Task prompt —
Say how many of the lines below contain the word "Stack"; nothing else belongs in the answer.

Dataset items

━━━━

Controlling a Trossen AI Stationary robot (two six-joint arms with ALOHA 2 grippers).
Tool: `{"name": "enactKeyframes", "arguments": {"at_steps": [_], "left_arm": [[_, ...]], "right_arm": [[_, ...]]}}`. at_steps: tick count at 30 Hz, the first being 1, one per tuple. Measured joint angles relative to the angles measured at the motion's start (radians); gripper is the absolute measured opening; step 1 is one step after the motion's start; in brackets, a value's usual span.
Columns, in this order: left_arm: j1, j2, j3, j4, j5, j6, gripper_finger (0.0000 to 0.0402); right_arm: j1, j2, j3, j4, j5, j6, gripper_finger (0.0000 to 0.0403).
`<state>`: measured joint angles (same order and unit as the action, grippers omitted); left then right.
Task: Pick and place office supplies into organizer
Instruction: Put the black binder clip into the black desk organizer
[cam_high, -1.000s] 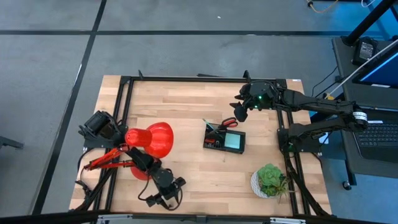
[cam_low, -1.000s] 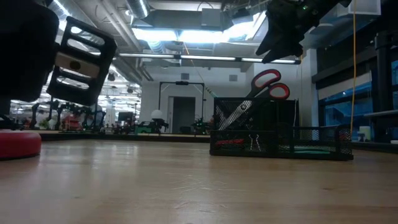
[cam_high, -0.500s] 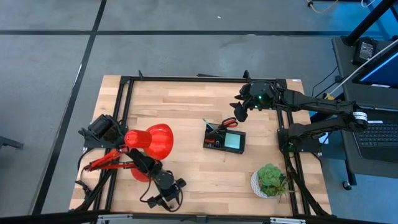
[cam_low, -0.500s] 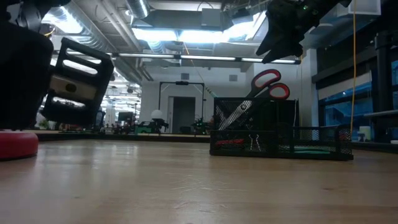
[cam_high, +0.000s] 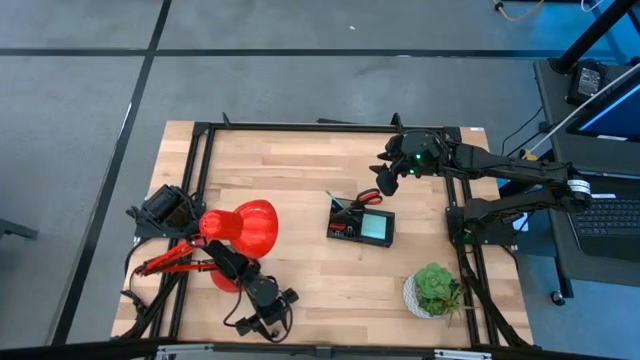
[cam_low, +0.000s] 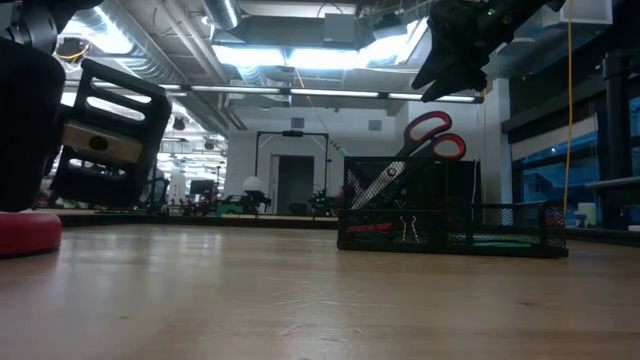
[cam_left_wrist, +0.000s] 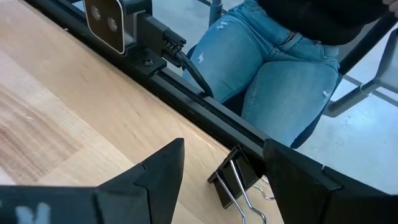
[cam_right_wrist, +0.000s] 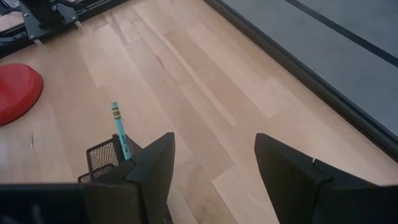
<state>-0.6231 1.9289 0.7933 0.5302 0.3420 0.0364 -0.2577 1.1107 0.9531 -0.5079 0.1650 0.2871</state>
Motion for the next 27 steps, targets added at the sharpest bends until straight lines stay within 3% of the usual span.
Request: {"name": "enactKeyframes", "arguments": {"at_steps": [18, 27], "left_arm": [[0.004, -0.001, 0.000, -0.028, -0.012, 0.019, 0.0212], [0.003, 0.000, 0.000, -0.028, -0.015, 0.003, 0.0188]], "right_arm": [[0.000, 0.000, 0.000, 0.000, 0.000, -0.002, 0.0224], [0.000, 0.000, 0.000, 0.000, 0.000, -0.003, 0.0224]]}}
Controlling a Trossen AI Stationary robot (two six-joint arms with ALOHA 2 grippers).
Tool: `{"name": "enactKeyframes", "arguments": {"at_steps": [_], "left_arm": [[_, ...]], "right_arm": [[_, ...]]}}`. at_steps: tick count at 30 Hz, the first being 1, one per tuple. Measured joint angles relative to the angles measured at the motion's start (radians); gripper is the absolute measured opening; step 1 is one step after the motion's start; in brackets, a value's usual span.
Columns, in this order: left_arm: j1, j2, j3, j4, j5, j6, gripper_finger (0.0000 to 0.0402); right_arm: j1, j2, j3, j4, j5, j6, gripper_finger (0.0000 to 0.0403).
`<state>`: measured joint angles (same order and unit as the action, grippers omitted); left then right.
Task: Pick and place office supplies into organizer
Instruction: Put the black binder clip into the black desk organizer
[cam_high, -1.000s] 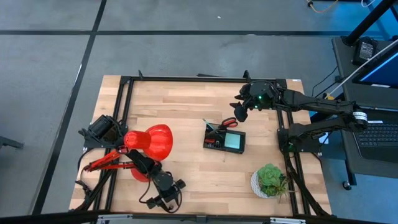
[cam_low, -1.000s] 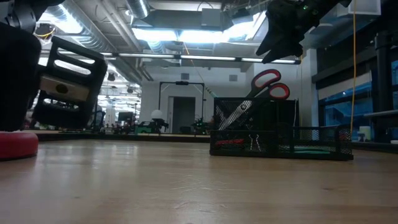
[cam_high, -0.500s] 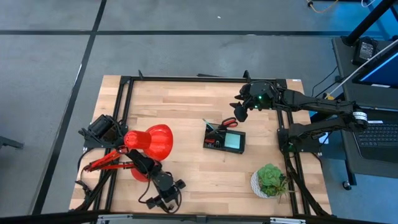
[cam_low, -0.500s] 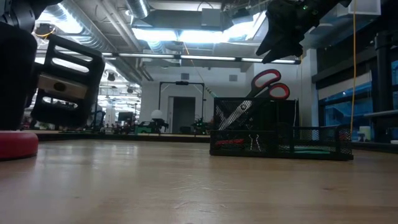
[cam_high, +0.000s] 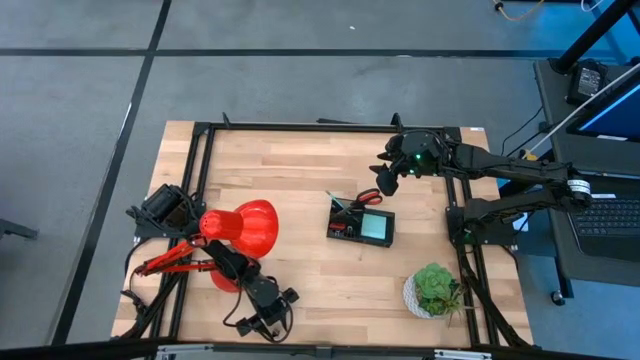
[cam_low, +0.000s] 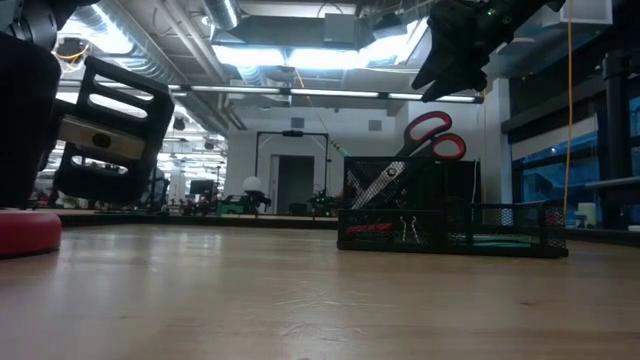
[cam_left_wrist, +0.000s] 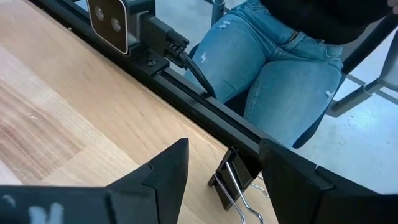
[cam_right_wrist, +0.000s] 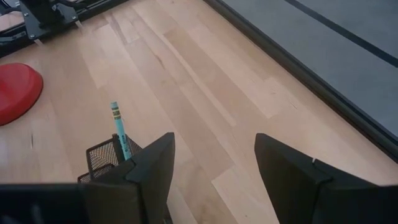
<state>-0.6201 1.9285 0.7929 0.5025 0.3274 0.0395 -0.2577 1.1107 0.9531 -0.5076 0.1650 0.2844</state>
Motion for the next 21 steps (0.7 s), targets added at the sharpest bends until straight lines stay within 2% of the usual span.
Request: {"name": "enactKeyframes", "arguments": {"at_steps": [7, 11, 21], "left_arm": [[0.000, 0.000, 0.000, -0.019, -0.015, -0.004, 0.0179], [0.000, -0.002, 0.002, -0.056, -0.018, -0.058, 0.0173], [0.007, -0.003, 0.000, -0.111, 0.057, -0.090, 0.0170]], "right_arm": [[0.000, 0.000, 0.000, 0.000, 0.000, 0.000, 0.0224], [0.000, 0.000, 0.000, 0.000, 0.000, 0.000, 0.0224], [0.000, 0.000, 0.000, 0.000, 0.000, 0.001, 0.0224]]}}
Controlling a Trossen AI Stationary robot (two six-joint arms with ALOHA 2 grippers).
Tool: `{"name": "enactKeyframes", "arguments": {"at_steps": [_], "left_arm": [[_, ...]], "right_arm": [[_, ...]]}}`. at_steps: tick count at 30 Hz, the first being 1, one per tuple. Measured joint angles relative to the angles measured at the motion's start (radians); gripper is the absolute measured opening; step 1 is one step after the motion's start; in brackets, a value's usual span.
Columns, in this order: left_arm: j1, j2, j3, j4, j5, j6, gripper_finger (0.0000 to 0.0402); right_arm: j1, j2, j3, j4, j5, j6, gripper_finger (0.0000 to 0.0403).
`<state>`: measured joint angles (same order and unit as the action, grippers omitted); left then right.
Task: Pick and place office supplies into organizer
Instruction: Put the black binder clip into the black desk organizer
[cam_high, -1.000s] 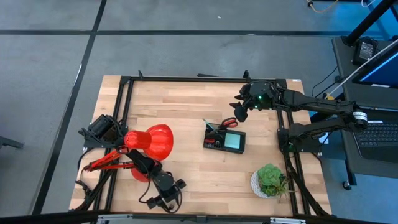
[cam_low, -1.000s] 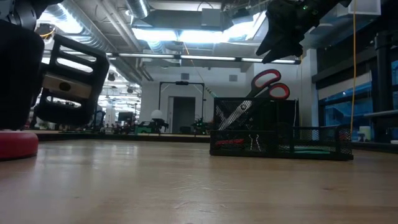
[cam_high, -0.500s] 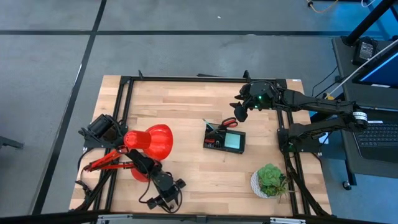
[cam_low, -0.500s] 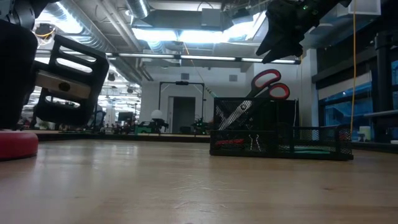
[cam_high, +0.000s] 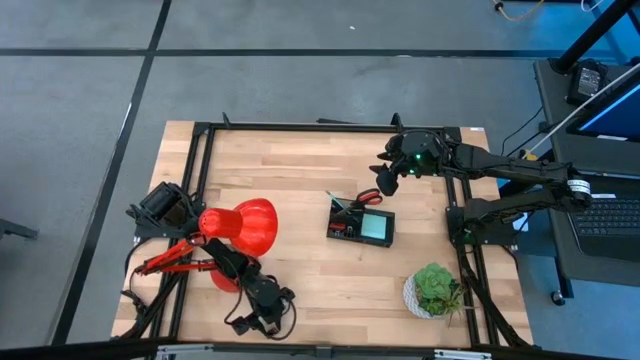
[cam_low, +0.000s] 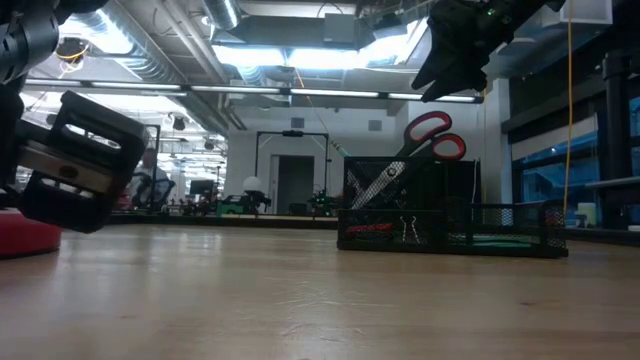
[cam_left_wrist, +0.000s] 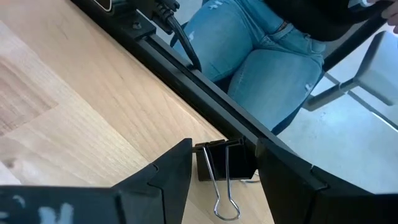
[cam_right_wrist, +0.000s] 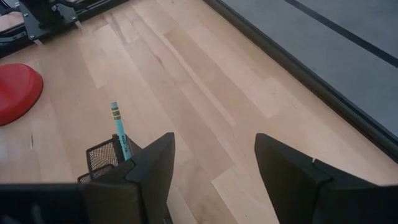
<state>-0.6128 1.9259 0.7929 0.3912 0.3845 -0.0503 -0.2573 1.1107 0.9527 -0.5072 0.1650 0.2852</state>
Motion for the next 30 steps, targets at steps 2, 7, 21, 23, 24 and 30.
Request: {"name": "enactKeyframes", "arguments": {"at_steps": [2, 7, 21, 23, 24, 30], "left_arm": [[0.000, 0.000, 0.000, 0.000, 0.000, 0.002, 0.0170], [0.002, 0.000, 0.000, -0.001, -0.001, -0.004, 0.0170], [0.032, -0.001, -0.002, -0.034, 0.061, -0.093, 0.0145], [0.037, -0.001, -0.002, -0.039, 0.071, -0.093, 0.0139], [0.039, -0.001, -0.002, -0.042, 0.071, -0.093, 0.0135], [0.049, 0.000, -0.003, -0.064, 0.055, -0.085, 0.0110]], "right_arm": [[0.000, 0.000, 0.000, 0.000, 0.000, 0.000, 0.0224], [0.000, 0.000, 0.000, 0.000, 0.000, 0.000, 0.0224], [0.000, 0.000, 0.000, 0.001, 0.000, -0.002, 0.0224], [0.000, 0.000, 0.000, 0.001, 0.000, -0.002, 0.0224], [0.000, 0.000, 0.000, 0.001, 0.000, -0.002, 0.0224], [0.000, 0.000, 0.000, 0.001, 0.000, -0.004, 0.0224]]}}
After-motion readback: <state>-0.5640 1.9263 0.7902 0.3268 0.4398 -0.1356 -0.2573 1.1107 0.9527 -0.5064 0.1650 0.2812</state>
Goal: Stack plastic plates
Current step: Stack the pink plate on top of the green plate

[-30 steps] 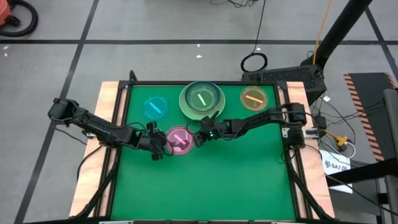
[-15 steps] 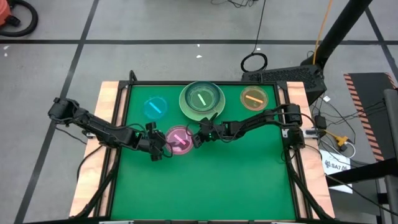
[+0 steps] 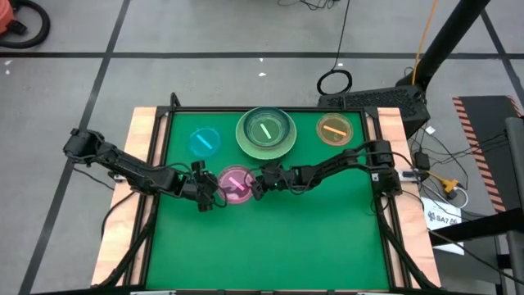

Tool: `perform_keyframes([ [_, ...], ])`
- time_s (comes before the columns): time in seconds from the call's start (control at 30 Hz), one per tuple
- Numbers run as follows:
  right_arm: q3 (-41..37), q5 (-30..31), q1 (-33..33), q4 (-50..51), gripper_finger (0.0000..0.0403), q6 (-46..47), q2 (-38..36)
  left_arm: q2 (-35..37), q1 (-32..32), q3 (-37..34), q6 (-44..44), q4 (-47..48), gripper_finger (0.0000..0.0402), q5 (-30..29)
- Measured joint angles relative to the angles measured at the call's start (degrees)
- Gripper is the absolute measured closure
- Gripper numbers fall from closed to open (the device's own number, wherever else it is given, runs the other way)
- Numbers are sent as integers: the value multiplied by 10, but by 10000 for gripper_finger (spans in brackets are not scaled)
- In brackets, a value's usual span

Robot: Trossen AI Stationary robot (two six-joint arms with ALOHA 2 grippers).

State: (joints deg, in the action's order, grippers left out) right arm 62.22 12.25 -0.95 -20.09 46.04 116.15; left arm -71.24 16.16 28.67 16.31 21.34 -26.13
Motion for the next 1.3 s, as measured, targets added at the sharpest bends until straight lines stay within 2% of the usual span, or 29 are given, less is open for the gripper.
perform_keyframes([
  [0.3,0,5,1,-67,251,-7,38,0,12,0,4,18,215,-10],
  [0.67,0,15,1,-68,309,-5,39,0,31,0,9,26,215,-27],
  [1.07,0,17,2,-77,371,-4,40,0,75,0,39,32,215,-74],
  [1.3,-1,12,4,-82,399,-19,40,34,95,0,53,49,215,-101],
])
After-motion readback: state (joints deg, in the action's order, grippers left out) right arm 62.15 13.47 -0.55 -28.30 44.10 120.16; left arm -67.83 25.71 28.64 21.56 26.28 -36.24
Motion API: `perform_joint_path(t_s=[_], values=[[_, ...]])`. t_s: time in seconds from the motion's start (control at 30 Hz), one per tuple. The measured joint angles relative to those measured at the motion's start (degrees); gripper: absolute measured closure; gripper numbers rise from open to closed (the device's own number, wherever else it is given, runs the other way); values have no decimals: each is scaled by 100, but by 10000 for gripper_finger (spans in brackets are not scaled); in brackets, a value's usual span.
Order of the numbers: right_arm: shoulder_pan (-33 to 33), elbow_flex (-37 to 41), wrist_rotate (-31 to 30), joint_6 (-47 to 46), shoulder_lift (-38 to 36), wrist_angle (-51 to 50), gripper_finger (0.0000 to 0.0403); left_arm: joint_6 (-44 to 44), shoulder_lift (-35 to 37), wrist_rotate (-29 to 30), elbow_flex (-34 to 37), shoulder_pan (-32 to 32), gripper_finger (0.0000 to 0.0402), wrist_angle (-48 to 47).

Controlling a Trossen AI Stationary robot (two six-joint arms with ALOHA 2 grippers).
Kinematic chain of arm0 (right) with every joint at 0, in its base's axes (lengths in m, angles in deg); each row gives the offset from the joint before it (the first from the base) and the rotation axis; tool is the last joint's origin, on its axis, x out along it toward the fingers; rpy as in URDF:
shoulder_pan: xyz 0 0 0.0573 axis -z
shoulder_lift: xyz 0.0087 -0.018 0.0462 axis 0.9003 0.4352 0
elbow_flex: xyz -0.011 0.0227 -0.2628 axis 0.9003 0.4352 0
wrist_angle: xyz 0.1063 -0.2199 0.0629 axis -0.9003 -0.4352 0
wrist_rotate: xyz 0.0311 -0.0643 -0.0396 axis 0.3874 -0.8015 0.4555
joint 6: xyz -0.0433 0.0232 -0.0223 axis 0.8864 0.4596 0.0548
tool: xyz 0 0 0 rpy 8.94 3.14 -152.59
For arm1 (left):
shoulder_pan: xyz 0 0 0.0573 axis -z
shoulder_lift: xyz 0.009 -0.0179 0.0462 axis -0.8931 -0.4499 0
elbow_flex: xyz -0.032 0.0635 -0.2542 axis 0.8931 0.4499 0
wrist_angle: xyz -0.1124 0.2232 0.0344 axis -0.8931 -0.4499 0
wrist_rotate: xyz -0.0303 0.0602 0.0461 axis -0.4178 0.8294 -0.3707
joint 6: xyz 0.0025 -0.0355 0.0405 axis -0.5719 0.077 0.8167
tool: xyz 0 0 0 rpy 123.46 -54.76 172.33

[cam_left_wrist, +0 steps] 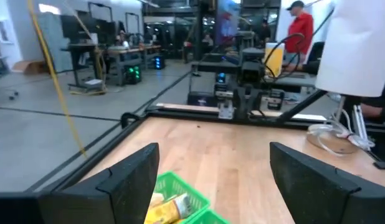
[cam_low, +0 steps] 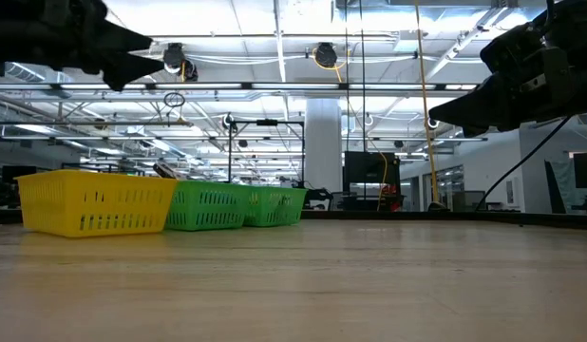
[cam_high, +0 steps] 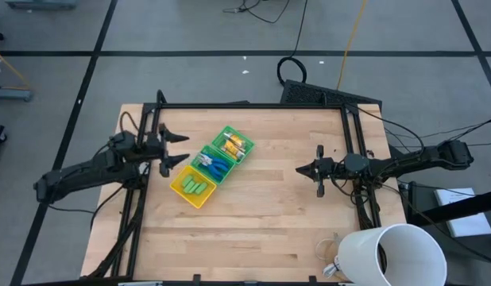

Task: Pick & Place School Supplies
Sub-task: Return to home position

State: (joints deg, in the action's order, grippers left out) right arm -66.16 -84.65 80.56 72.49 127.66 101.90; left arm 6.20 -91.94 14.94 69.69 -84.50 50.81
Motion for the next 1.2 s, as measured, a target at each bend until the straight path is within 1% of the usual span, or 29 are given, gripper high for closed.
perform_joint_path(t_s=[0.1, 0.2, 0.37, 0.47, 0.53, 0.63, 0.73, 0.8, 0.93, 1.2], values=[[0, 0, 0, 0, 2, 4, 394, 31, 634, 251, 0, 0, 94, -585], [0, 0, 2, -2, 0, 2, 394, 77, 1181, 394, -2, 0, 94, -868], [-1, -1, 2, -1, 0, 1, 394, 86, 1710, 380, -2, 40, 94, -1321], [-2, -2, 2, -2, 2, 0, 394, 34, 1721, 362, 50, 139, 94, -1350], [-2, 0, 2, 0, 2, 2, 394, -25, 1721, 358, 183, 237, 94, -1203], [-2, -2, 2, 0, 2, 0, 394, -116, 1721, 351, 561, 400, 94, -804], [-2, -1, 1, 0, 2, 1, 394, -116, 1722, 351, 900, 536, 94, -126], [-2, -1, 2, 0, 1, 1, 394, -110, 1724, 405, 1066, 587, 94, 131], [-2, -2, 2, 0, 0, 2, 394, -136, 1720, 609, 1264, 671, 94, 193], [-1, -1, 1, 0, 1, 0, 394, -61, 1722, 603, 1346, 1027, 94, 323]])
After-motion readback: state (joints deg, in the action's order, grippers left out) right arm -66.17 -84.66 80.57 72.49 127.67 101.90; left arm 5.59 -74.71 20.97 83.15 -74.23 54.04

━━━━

Written answer —
2